Da Feroz Kohl, ultimo capoluogo a cadere, sono arrivate notizie di fuga dei militari e dei funzionari senza combattere. L’Agenzia Onu per i rifugiati (Unhcr) ha stimato l’esistenza di almeno 250mila profughi dall’inizio di maggio, di cui circa l’80 per cento sono donne e bambini. Questo esodo si somma ai 150mila profughi registrati fra gennaio e maggio, portando il totale dei rifugiati a 3,3 milioni di persone in tutto il paese. Per la portavoce Shabia Manto «il numero di vittime nelle ostilità è immenso» e l’Afghanistan è destinato a registrare «il peggior bilancio di vittime civili in un conflitto da quando l’Onu ne tiene il conto».

I talebani hanno reso noto di aver arrestato l’ex governatore di Herat, il potente “signore della guerra” e alleato del governo Ismail Khan, insieme a molti dei suoi stretti collaboratori. In un messaggio Khan afferma di essersi unito ai talebani.

Il ministro degli Esteri, Luigi Di Maio, ha sentito Mario Draghi, per fare il punto sulla situazione in Afghanistan.
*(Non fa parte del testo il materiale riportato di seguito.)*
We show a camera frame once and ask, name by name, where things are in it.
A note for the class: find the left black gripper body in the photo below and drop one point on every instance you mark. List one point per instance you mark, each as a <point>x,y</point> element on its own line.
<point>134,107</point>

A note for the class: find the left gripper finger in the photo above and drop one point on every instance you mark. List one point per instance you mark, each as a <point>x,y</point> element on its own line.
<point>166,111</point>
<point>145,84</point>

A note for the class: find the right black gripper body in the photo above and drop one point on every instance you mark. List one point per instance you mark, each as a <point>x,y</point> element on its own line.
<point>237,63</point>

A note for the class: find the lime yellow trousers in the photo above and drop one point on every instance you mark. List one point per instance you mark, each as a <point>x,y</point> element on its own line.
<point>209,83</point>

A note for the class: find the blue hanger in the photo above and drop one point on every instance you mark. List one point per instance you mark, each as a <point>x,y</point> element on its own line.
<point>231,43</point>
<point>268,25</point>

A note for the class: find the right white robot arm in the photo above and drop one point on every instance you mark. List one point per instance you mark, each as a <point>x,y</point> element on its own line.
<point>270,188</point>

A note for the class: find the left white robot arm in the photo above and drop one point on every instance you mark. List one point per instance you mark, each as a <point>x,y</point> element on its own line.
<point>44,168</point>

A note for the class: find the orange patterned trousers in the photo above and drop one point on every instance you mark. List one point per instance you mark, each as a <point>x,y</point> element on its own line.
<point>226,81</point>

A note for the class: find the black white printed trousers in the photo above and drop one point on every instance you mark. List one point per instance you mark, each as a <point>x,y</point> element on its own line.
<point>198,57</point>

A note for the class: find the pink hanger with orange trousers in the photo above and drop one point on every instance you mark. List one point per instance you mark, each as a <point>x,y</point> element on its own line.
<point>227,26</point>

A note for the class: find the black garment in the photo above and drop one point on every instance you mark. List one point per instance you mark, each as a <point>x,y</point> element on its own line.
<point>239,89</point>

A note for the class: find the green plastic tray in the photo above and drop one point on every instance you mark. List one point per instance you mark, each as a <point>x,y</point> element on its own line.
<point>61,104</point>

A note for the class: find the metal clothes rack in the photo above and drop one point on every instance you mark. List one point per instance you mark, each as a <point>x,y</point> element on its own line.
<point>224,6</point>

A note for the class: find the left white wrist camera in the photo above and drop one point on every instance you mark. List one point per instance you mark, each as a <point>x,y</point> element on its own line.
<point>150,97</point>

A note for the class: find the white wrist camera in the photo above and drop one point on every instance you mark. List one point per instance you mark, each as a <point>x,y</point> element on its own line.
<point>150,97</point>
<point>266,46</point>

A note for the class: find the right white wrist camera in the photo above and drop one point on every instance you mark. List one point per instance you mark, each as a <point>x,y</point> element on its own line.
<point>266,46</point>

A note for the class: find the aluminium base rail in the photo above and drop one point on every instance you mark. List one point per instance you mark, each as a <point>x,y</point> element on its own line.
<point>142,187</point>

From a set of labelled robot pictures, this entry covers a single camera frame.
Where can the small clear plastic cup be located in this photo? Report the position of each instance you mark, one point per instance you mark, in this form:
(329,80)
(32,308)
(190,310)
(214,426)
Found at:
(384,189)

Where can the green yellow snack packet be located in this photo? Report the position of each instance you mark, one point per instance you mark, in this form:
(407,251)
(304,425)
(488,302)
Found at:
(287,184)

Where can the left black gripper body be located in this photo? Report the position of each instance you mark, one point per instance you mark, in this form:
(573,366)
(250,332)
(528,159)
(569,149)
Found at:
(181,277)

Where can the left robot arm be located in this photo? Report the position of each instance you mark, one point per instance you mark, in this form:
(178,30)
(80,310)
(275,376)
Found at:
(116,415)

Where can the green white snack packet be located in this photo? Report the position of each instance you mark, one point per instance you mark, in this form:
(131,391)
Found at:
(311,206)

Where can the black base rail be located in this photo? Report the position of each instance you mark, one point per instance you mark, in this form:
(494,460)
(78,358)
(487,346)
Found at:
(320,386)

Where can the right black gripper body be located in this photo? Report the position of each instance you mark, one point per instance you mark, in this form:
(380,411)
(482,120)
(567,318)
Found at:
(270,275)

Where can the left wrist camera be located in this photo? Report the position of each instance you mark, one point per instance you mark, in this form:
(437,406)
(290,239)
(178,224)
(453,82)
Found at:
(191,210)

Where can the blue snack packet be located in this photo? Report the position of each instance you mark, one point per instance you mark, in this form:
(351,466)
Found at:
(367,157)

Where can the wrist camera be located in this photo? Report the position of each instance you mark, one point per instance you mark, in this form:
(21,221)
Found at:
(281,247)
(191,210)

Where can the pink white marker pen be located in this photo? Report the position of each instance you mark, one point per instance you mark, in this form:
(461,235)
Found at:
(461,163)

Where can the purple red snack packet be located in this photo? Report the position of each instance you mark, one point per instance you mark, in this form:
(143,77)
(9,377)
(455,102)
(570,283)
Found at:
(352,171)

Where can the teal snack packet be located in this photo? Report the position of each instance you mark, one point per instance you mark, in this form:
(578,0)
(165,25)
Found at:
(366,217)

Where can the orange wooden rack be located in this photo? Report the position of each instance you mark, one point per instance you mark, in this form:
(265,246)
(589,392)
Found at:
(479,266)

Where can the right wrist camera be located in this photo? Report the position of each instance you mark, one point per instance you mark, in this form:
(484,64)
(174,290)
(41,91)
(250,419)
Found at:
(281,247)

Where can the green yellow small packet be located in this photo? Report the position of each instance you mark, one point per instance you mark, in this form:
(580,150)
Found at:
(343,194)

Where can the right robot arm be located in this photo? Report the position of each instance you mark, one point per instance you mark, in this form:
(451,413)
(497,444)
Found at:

Durante il colloquio è stata ribadita la necessità di procedere per mettere in sicurezza anche il personale dell’ambasciata italiana a Kabul.

In risposta all’avanzata dei talebani il Pentagono ha annunciato che invierà 3.000 militari aggiuntivi, 8mila in totale nel Golfo Persico, per consentire l’evacuazione ordinata del personale occidentale a Kabul. Ma il presidente americano Joe Biden, in linea con il suo predecessore Donald Trump, non ha cambiato idea sulla necessità del ritiro.

La Gran Bretagna, che probabilmente ha mantenuto dei piccoli gruppi di commandos nel paese, fa invece sapere tramite il ministro della Difesa Ben Wallace, di «essere pronta a tornare in Afghanistan se il paese dovesse iniziare a ospitare al Qaeda diventando così una minaccia per l’occidente». Il ministro Wallace ha incolpato di tale situazione «l’accordo marcio» stretto dall’ex presidente Trump con i talebani nel 2020.

Frasi dette sotto l’emozione di una disfatta? Forse, ma Londra ha sottolineato che il ritiro delle truppe americane «ha creato molti problemi e grandi difficoltà», in un raro scontro verbale tra i due storici alleati.

Blinken rassicura Ghani

Il segretario di Stato Usa Antony Blinken e il segretario alla Difesa Lloyd Austin hanno parlato con il presidente dell’Afghanistan, Ashraf Ghani, per sottolineare che gli Stati Uniti rimangono impegnati nella sicurezza e nella stabilità del paese di fronte alla violenza dei talebani.

Il tutto in attesa di vedere quanto resisterà Kabul, città di oltre 4,4 milioni di persone, difesa da migliaia tra militari e forze di polizia che presidiano tre anelli di sicurezza. Lo scenario peggiore ipotizzato dagli analisti è che la caduta della capitale avvenga in modo simile a quella di Saigon, in Vietnam, nell’aprile del 1975, quando le truppe nordvietnamite riuscirono a entrare nella città a causa dello sfaldamento dell’esercito sudvietnamita.